А компании, банки готовили себе гибель, не подозревая этого. Поля, расстилающиеся вдоль дорог, были плодородны, а по дорогам ехали голодные люди. Амбары были полны, а дети бедняков росли рахитиками, и на теле у них вздувались гнойники пеллагры. Крупные компании не знали, что черта, отделяющая голод от ярости, еле ощутима. И деньги, которые могли бы пойти на оплату труда, шли на газы, на пулеметы, на шпиков и соглядатаев, на «черные списки», на военную муштру. Люди, как муравьи, расползались по дорогам в поисках работы, в поисках хлеба. И в сознании людей начинала бродить ярость. <…>
И вот поспевают груши — они желтые, мягкие. Пять долларов тонна. Пять долларов за сорок ящиков, каждый по пятьдесят фунтов. Но ведь деревья надо было опрыскивать, подрезать, сад требует ухода, — а теперь собирай груши, упаковывай их в ящики, грузи на машины, доставляй на консервный завод. И за сорок ящиков — пять долларов! Нет, мы так не можем. И желтые плоды, тяжело падая на землю, превращаются в кашу. Осы въедаются в сладкую мякоть, и в воздухе стоит запах брожения и гнили.
Наступает черед винограда. Мы не можем делать хорошее вино. Хорошее вино покупателю не по карману. Рвите виноград с лоз — и спелый, и гнилой, и наполовину съеденный осами. Под пресс пойдет все — ветки, грязь, гниль. Но в чанах образуются плесень и окись. Добавьте серы и танину. От бродящей массы поднимается не терпкое благоухание вина, а запах разложения и химикалий. Ничего. Алкоголь и тут есть. Напиться можно.
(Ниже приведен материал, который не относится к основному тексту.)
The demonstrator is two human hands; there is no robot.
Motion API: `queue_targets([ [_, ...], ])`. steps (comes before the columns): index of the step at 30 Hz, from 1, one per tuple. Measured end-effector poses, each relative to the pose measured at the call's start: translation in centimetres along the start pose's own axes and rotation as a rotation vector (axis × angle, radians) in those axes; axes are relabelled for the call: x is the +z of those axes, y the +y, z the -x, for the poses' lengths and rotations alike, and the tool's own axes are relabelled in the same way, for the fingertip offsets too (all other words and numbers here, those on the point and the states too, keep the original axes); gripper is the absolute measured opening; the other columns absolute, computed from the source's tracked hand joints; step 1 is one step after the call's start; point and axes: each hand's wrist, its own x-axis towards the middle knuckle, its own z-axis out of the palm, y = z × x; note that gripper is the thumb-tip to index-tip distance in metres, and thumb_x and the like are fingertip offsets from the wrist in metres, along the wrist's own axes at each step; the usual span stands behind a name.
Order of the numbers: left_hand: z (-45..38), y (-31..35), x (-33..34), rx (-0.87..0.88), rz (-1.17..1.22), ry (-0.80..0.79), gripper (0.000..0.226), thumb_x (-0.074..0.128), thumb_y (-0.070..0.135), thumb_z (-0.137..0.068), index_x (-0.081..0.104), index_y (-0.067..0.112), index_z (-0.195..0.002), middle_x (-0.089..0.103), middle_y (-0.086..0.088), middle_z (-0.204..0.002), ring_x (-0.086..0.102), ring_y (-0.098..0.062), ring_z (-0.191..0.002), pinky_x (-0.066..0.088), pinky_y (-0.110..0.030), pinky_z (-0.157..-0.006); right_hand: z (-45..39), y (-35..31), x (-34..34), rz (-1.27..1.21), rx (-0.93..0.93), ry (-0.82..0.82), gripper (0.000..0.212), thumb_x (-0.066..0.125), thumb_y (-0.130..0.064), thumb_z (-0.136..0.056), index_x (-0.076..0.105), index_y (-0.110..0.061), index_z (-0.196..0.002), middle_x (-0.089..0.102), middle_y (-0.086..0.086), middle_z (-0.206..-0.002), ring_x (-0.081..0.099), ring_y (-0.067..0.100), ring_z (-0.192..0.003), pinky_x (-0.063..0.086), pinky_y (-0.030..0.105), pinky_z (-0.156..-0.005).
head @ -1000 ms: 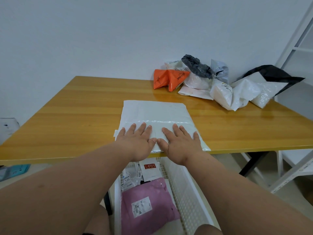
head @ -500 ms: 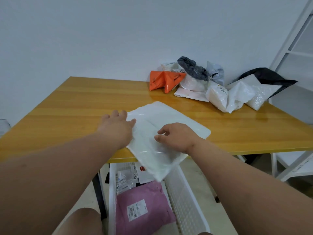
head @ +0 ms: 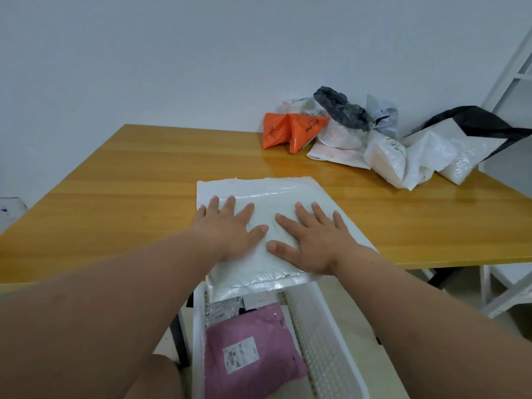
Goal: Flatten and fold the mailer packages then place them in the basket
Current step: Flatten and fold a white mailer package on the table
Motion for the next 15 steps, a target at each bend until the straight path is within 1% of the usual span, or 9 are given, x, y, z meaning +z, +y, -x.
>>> queue_targets([
  [2, -0.42, -0.32, -0.06, 0.021, -0.015, 0.006, 0.077, 0.009, 0.079, -0.087, -0.008, 0.043, -0.153, -0.015, -0.001, -0.163, -0.016, -0.030, -0.149, -0.006, -0.050, -0.121, -0.25, 0.24, 0.24, -0.025, 0.007, 0.001, 0.093, 0.004, -0.093, -0.065, -0.006, -0.055, -0.149, -0.016, -0.007, -0.163, -0.018, 0.022, -0.150, -0.009, 0.054, -0.118],
  [6, -0.93, -0.55, 0.05, 0.036, -0.030, 0.014, 0.078, 0.009, 0.079, -0.086, -0.010, 0.043, -0.152, -0.017, -0.001, -0.163, -0.017, -0.029, -0.149, -0.006, -0.049, -0.121, -0.59, -0.01, 0.76, -0.029, 0.018, 0.031, 0.088, 0.008, -0.092, -0.072, -0.005, -0.054, -0.149, -0.014, -0.007, -0.163, -0.014, 0.022, -0.150, -0.006, 0.057, -0.118],
  [11, -0.80, -0.42, -0.28, 0.039, -0.047, -0.021, 0.078, 0.009, 0.078, -0.087, -0.012, 0.042, -0.152, -0.019, -0.001, -0.162, -0.018, -0.029, -0.149, -0.007, -0.050, -0.121, -0.47, -0.18, 0.56, -0.048, 0.031, 0.020, 0.087, 0.011, -0.092, -0.073, -0.003, -0.053, -0.150, -0.013, -0.007, -0.164, -0.014, 0.022, -0.150, -0.005, 0.059, -0.118],
  [15, -0.70, -0.54, -0.48, 0.060, -0.053, -0.055, 0.078, 0.012, 0.078, -0.088, -0.011, 0.041, -0.153, -0.018, 0.000, -0.163, -0.017, -0.028, -0.149, -0.007, -0.049, -0.120, -0.20, -0.51, 0.31, -0.068, 0.044, 0.004, 0.088, 0.017, -0.092, -0.074, 0.003, -0.052, -0.151, -0.007, -0.006, -0.165, -0.009, 0.023, -0.151, -0.001, 0.059, -0.118],
])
Мелкие фермеры видят, что долги подползают к ним, как морской прилив. Они опрыскивали сад, а урожая не продали. Они прививали и подрезали деревья, а собрать урожая не смогли. Люди науки трудились, думали, а фрукты гниют на земле, и разлагающееся месиво в чанах отравляет воздух смрадом. Попробуйте это вино — виноградом и не пахнет, одна сера, танин и алкоголь. В будущем году этот маленький фруктовый сад сольется с большим участком, потому что его хозяина задушат долги. Этот виноградник перейдет в собственность банка. Сейчас могут уцелеть только крупные собственники, потому что у них есть консервные заводы. А четыре груши, очищенные и разрезанные на половинки, сваренные и законсервированные, по-прежнему стоят пятнадцать центов. Консервированные груши не портятся. Они лежат годами.
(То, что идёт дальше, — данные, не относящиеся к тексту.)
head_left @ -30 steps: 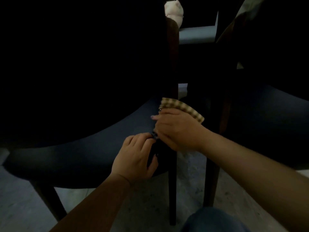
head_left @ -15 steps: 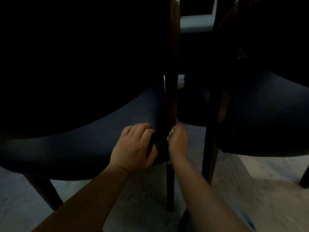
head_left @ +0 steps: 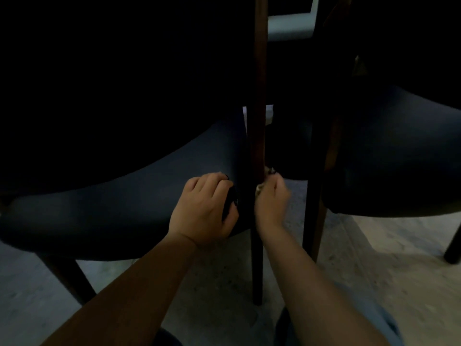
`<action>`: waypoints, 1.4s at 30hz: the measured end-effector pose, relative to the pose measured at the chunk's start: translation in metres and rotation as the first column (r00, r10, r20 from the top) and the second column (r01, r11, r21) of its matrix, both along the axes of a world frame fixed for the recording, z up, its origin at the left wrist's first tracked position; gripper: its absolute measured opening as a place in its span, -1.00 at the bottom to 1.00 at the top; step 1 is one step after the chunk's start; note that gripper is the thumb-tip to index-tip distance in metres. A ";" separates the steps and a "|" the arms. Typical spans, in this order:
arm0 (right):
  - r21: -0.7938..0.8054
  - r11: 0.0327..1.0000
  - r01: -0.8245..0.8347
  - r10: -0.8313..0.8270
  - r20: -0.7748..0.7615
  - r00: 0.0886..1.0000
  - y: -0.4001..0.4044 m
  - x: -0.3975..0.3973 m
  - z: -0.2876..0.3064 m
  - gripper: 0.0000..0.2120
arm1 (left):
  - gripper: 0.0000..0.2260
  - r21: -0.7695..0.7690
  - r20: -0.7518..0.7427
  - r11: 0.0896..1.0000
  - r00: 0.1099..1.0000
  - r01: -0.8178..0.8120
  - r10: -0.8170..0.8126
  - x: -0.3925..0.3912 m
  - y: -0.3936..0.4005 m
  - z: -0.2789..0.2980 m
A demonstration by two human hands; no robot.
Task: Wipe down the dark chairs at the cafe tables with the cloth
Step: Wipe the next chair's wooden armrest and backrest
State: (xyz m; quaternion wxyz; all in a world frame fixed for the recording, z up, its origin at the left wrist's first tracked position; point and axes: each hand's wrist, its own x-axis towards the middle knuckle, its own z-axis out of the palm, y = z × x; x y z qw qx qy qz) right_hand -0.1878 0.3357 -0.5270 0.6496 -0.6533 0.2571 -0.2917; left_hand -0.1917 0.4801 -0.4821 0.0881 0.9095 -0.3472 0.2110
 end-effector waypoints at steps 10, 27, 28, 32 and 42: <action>0.049 0.998 0.043 -0.058 0.363 0.930 -0.001 0.019 0.122 -0.71 | -0.69 0.002 -0.003 1.000 1.000 0.009 -0.009 0.001 0.001 0.002; 0.018 0.977 -0.213 0.186 0.419 0.889 -0.014 0.013 0.297 -0.68 | -0.72 -0.060 0.483 0.931 0.827 0.360 -0.288 -0.079 -0.001 0.185; 0.105 0.962 -0.251 0.188 0.412 0.891 -0.012 0.017 0.304 -0.70 | -0.71 -0.033 0.538 0.930 0.790 0.367 -0.293 -0.085 0.001 0.204; 0.101 0.884 -0.457 0.395 0.363 0.844 -0.006 0.027 0.306 -0.68 | -0.67 -0.028 0.674 0.988 0.733 0.155 -0.096 -0.096 0.006 0.268; -0.279 0.820 -0.499 0.561 0.223 0.797 -0.010 0.029 0.321 -0.67 | -0.47 0.077 0.416 0.894 0.829 -0.441 0.374 -0.090 0.049 0.330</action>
Запахом тления тянет по всему штату, и в этом сладковатом запахе — горе земли. Люди, умеющие прививать деревья, умеющие селекционировать, выводить всхожие и крупные семена, не знают, что надо сделать, чтобы голодные могли есть взращенное ими. Люди, создавшие новые плоды, не могут создать строй, при котором эти плоды нашли бы потребителя.